#### Activity
Transcribe every entry word for word, leaving out all images.
(Record set)
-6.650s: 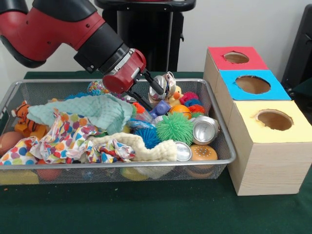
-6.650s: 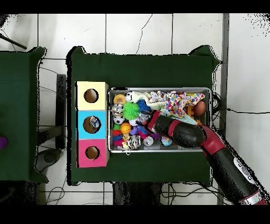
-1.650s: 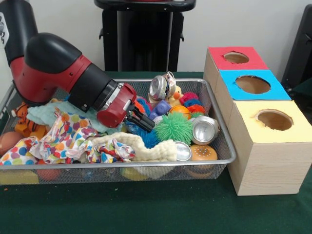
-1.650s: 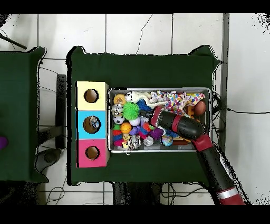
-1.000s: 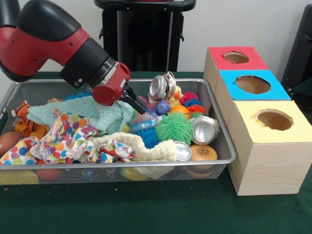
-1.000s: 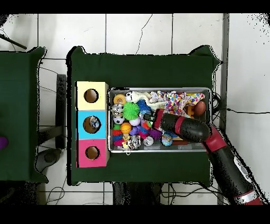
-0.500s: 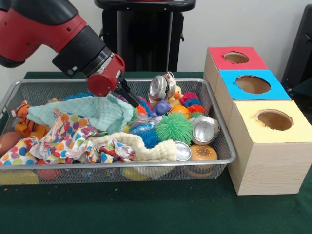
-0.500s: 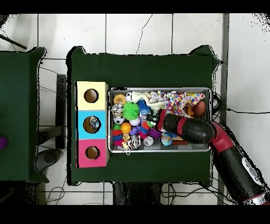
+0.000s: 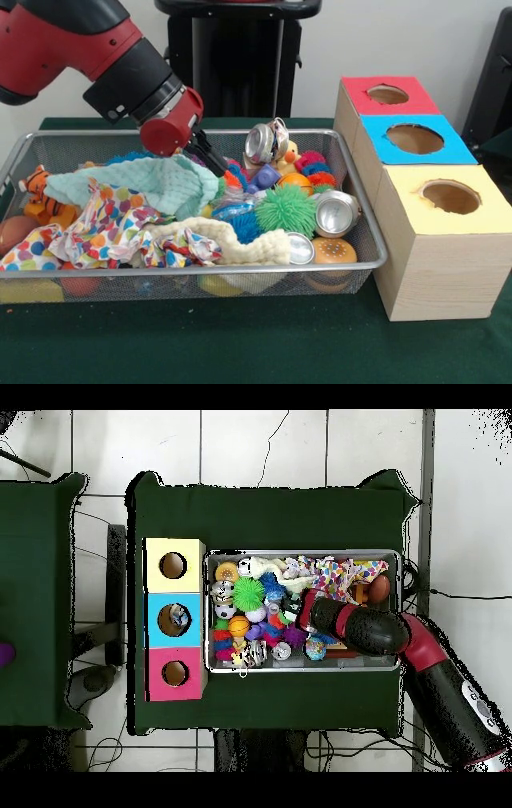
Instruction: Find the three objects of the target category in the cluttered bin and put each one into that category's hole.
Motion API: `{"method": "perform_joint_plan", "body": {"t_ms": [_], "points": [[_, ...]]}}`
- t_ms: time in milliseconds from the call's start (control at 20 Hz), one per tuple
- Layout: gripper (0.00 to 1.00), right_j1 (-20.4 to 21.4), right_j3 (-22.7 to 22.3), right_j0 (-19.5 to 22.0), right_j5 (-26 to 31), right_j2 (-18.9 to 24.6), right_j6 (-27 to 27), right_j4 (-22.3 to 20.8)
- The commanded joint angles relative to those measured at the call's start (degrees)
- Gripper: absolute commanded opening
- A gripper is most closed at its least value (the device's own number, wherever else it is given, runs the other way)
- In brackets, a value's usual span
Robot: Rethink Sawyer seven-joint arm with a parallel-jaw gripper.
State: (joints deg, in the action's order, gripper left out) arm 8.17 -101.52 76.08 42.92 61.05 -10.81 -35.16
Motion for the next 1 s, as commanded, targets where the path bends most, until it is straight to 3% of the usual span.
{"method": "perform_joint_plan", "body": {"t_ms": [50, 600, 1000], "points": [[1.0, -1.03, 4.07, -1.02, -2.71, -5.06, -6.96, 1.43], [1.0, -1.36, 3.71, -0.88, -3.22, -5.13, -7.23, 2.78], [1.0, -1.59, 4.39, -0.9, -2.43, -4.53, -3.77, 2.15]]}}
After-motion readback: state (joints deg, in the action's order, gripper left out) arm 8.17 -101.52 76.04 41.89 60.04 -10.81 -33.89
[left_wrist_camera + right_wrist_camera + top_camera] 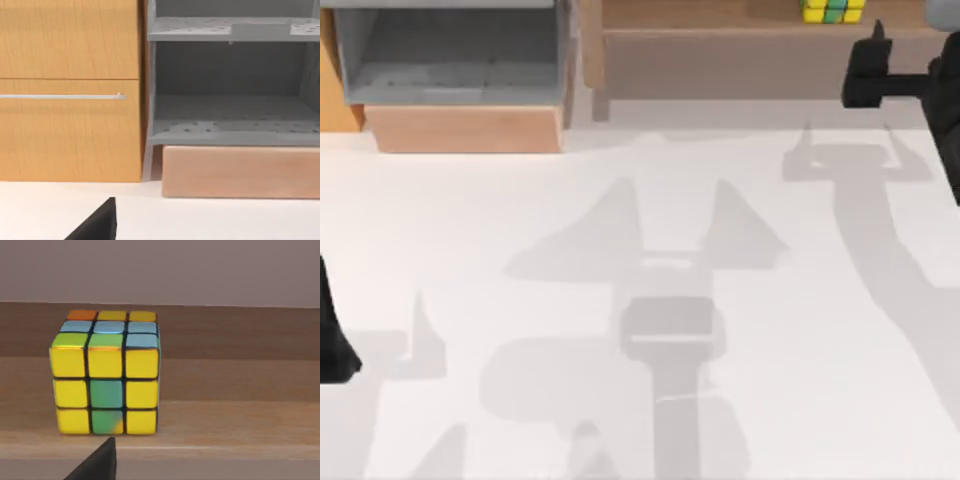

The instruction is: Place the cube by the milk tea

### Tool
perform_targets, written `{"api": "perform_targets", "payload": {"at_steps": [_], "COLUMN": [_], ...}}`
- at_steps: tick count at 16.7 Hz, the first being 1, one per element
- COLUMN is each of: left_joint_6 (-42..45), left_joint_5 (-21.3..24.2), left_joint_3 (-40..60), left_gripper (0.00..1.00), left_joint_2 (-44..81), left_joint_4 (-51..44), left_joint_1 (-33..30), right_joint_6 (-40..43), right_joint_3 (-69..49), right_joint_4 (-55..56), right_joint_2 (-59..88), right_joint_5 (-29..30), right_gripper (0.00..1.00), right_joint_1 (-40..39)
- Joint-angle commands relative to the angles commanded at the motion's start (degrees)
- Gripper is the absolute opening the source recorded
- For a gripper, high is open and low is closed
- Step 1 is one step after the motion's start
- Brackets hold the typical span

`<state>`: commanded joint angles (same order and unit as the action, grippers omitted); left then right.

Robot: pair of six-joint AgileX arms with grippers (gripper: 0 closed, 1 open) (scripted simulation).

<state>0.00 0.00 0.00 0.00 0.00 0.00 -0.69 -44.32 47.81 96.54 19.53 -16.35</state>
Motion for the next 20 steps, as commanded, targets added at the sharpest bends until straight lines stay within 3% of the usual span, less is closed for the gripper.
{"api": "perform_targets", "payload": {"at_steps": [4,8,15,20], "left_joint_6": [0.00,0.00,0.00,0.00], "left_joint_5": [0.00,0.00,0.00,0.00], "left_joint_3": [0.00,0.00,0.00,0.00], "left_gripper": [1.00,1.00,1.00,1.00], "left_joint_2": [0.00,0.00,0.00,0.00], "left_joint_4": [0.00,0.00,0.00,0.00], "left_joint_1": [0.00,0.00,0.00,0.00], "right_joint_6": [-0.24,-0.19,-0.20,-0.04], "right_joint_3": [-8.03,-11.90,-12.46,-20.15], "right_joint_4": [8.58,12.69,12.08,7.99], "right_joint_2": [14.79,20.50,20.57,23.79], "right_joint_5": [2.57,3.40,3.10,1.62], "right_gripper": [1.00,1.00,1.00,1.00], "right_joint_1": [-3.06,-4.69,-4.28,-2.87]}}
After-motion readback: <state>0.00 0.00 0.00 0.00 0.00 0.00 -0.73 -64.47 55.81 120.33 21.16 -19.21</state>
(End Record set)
#### Result below
-6.650s: 
-6.650s: 
-1.650s: 
-1.650s: 
-1.000s: 
-1.000s: 
-0.500s: 
-0.500s: 
+0.000s: 
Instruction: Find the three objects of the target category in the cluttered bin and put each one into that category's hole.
Motion API: `{"method": "perform_joint_plan", "body": {"t_ms": [_], "points": [[_, ...]]}}`
- t_ms: time in milliseconds from the call's start (control at 20 Hz), one per tuple
- Layout: gripper (0.00 to 1.00), right_j1 (-20.4 to 21.4), right_j3 (-22.7 to 22.3), right_j0 (-19.5 to 22.0), right_j5 (-26 to 31), right_j2 (-18.9 to 24.6), right_j6 (-27 to 27), right_j4 (-22.3 to 20.8)
- The commanded joint angles relative to those measured at the call's start (degrees)
- Gripper: absolute commanded opening
- A gripper is most closed at its least value (the device's own number, wherever else it is given, runs the other way)
- In brackets, a value's usual span
Robot: Rethink Sawyer seven-joint arm with a parallel-jaw gripper.
State: (joints deg, in the action's order, gripper left out) arm 8.17 -101.52 76.08 42.92 61.05 -10.81 -35.16
Motion for the next 1 s, as commanded, targets where the path bends most, until it is straight to 3% of the usual span.
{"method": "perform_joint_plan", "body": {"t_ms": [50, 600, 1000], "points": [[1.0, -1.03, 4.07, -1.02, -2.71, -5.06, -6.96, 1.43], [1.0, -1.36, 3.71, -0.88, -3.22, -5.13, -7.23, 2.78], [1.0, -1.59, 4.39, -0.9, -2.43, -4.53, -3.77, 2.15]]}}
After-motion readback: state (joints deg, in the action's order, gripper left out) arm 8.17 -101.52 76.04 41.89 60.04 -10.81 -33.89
[left_wrist_camera + right_wrist_camera + top_camera] 

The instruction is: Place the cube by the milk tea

### Tool
perform_targets, written `{"api": "perform_targets", "payload": {"at_steps": [_], "COLUMN": [_], ...}}`
- at_steps: tick count at 16.7 Hz, the first being 1, one per element
- COLUMN is each of: left_joint_6 (-42..45), left_joint_5 (-21.3..24.2), left_joint_3 (-40..60), left_gripper (0.00..1.00), left_joint_2 (-44..81), left_joint_4 (-51..44), left_joint_1 (-33..30), right_joint_6 (-40..43), right_joint_3 (-69..49), right_joint_4 (-55..56), right_joint_2 (-59..88), right_joint_5 (-29..30), right_gripper (0.00..1.00), right_joint_1 (-40..39)
- Joint-angle commands relative to the angles commanded at the motion's start (degrees)
- Gripper is the absolute opening the source recorded
- For a gripper, high is open and low is closed
- Step 1 is one step after the motion's start
- Brackets hold the typical span

`<state>`: commanded joint angles (same order and unit as the action, grippers omitted); left then right.

Robot: pair of six-joint AgileX arms with grippers (gripper: 0 closed, 1 open) (scripted simulation).

<state>0.00 0.00 0.00 0.00 0.00 0.00 -0.69 -44.32 47.81 96.54 19.53 -16.35</state>
Motion for the next 20 steps, as commanded, targets added at the sharpest bends until straight lines stay within 3% of the usual span, less is closed for the gripper.
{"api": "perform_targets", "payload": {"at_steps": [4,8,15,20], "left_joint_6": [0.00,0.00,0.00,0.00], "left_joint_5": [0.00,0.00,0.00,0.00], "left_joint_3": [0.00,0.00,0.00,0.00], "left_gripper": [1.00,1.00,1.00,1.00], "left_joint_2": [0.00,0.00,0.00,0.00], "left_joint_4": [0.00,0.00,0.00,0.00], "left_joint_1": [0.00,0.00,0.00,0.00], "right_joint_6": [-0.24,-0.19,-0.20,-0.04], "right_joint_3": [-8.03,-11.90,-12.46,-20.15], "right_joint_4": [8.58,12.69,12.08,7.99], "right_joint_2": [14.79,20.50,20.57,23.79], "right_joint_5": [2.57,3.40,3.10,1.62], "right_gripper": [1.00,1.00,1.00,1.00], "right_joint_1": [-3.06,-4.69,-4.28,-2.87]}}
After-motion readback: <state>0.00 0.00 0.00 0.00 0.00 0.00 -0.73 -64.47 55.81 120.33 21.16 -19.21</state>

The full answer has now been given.